Haemodialysis was originally restricted to patients with acute kidney injury due to the technical problems of obtaining vascular access , the limited availability of haemodialysis machines, clotting within the extracorporeal circuit and providing reliable quality dialysate. It was only when these hurdles were overcome in the mid-to-late 1960s that regular haemodialysis for patients with chronic kidney disease started to become an established treatment. However, it was soon appreciated that life-saving regular thrice-weekly therapy imposed numerous restrictions on patients’ lifestyles, not only in terms of limiting dietary and fluid intake but also limiting the distance that a patient could live from a dialysis centre. As such, the concept of a wearable dialysis device is not new and dates back to the 1970s [1], but the technology at that time did not permit a solution.

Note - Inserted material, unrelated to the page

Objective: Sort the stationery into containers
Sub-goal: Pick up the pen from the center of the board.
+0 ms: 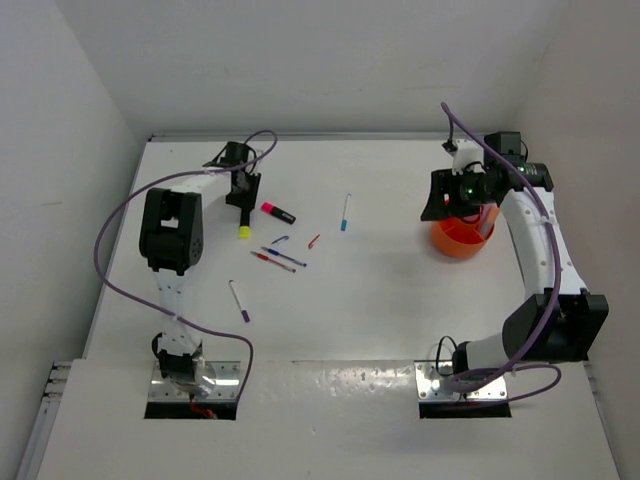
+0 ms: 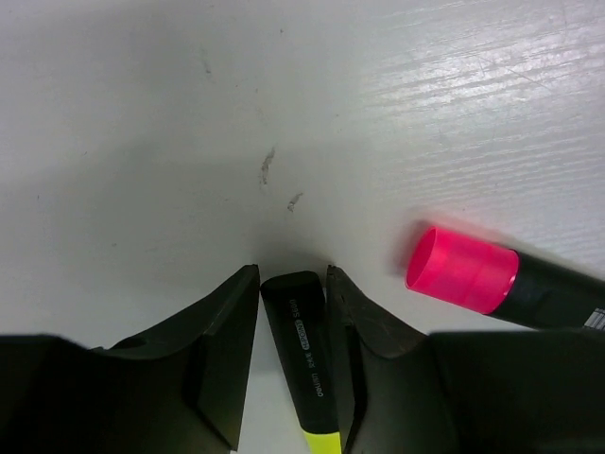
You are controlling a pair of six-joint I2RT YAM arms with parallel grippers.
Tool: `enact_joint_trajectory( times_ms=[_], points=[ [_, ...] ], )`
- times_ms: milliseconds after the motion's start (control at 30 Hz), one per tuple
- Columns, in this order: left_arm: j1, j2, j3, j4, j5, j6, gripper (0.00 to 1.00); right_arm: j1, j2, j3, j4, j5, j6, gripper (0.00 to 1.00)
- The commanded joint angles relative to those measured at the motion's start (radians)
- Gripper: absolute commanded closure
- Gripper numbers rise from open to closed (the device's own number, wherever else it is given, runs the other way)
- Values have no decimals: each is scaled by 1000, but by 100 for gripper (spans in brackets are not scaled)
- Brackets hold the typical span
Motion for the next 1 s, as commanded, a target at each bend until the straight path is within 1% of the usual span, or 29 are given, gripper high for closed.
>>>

The first step in developing a wearable device was to invent a portable haemodialysis machine, which could then allow patients to travel beyond their dialysis centre [2]. The first commercially available device, which could be transported in an automobile, was powered by rechargeable batteries and used a 20-L batch of fresh dialysate, which was then regenerated by passing the spent dialysate through a charcoal module [3]. These early pioneers reported successful treatment outcomes for a small number of patients treated with short daily treatment sessions of less than 2 h. However, the device weighed some 17 kg mainly due to the weight of the large rechargeable batteries and the blood and dialysate pumps, and then with the dialysate weighed around 40 kg [4]. After an initial wave of enthusiasm, the design team abandoned their project as they were unable to significantly reduce the weight and size of the haemodialysis machine [5].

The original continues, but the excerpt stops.